Antes que se debata a qualidade de Jogos Vorazes: A Esperança - O Final (The Hunger Games: Mockingjay - Part 2) enquanto filme - e todas as escolhas relacionadas ao capítulo derradeiro da saga - é preciso que se diga que a autora Suzanne Collins criou uma baita história. Não li os livros e não faço a mínima ideia se são bons ou ruins. Se são bem escritos ou apenas se aproveitam de um grande argumento. Mas só o fato de ter pensado a sua distopia não apenas como uma veemente crítica aos reality shows - e somente o nosso ímpeto voyeuristico para explicar o surgimento de dezenas de programas no formato nos últimos anos - mas também como uma excelente trama de ação, com personagens divertidos e interessantes e algum romance, já formaria um conjunto digno de nota.
Some-se a isso uma protagonista - no caso a engajada Katniss Everdeen (Lawrence) - que mostra força na hora de ser o símbolo de uma revolução que busca derrubar um governo totalitário (outro ponto positivo da metáfora criada por Collins) e, bom, tá ganho o jogo. Após 75 anos dos infames Jogos Vorazes, que resultaram em centenas de jovens mortos entre os 12 distritos da fictícia Panem - e que serviram apenas para o regozijo da plateia moradora da "capital", que se manteve alheia ao drama de cada família que via a participação no cruel reality como um prenúncio de sofrimento - é a hora de a protagonista vingar todos esses anos de injustiças cometidas, libertando o povo das garras do ditador Snow (Sutherland).
O filme começa com Katniss ainda se recuperando do choque de ver Peeta (Hutcherson) contra ela, após o jovem passar por um processo de lavagem cerebral orquestrado por Snow. Nesse momento, a presidente Coin (Moore) envia a protagonista ao Distrito 2 com a intenção de convencer os relutantes moradores a se rebelarem contra a capital, já que, somente com a união de todos os distritos poderá ser possível derrubar o ditador. Coin não quer que Katniss esteja na linha de frente da batalha contra Snow, preferindo que ela seja apenas um símbolo da revolução - o tal "tordo" que tanto é mencionado na série. Não à toa, ela segue sendo usada como "modelo" para vídeos e propagandas que têm a intenção de ampliar o número de adeptos da revolução. E o papel da mídia, especialmente em tempos de guerra, acaba sendo fundamental no processo de construção da obra, não sendo menos importante (e até impactante) a única aparição do apresentador Ceasar Flickermann (Tucci) - o João Kléber de Panem - que serve como a cara e a voz da mídia "estatal" que, com seu caráter oficial, procura doutrinar e reprimir os moradores locais.

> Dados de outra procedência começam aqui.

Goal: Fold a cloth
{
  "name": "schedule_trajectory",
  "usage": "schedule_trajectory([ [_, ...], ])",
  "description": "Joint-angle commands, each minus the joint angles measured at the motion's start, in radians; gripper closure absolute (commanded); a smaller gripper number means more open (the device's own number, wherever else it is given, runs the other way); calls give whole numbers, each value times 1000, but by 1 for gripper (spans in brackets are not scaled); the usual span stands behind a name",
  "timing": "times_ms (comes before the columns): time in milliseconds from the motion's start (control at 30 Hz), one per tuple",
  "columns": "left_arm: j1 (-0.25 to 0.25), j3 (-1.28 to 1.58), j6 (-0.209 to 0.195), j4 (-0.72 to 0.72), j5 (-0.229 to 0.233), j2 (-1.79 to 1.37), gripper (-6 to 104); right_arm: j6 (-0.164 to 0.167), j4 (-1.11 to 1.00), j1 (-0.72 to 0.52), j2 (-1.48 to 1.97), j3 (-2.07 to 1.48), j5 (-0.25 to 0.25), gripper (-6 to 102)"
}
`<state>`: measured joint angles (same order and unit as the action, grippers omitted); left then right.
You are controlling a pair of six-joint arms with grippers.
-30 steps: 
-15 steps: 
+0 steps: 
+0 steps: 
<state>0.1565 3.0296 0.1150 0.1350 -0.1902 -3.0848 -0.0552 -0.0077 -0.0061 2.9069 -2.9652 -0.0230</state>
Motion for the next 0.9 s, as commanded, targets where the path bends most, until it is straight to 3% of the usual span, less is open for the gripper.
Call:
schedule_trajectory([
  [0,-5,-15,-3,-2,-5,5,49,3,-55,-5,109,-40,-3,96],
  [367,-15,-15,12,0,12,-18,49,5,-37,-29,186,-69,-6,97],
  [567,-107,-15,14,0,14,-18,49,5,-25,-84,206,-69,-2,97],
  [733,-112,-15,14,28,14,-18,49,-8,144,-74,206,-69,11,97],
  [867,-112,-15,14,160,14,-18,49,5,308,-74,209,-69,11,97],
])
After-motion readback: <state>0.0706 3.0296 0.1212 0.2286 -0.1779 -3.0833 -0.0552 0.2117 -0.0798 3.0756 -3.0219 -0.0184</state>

Ao adotar uma paleta de cores ainda mais acinzentada e empoeirada (e consequentemente sombria) do que nos filmes anteriores, Lawrence abraça de vez o caráter melancólico do último episódio, em que apenas a guerra será capaz de libertar um povo. Katniss, ao lado de outros soldados recrutados por Coin, tentará entrar na capital. Mas para chegar em Snow deverá enfrentar um último e sádico jogo particular promovido pelo vilão: a inclusão de milhares de casulos (tipos de minas que podem se transformar em todo o tipo de armadilha) espalhados pelas ruas caóticas e opressivas da capital. Não é preciso ser nenhum adivinho para saber que o trajeto por entre as ruas da capital será o que renderá as melhores sequências de ação - com destaque para dois momentos: o primeiro, quando o grupo é atacado por uma espécie de maremoto de óleo e o segundo, em meio aos túneis escuros e claustrofóbicos da cidade, quando os tais "limpadores" aparecem. Os fãs de games, por sinal, certamente ficarão extasiados.
Ainda que o triângulo amoroso entre Katniss, Peeta e Gale (Hemswtorth) - somadas as insistentes alucinações do segundo - quase comprometa a regularidade da obra, o saldo final é positivo. As boas interpretações de todo o elenco, com destaque para Lawrence, que se consolida a cada dia como uma das mais importantes atrizes de sua geração, e Sutherland, capaz de deixar os cabelos arrepiados com sua voz calma e modos tranquilos (que apenas servem para encobrir um comportamento beligerante), também não deixam de ser um ponto de destaque. Philip Seymour Hoffmann acaba tendo um "final" digno em seu último papel sendo peça chave, apenas com o seu olhar e modos insinuantes, para a percepção de Katnis a respeito do perigo de uma ditadura deposta dar lugar a outra logo em seguida. Agora, o que deixa a desejar MESMO é o epílogo, que, ao "forçar a barra", quase coloca por água abaixo uma série que mobilizou e conquistou tantos fãs mundo afora. Mas a gente perdoa o deslize.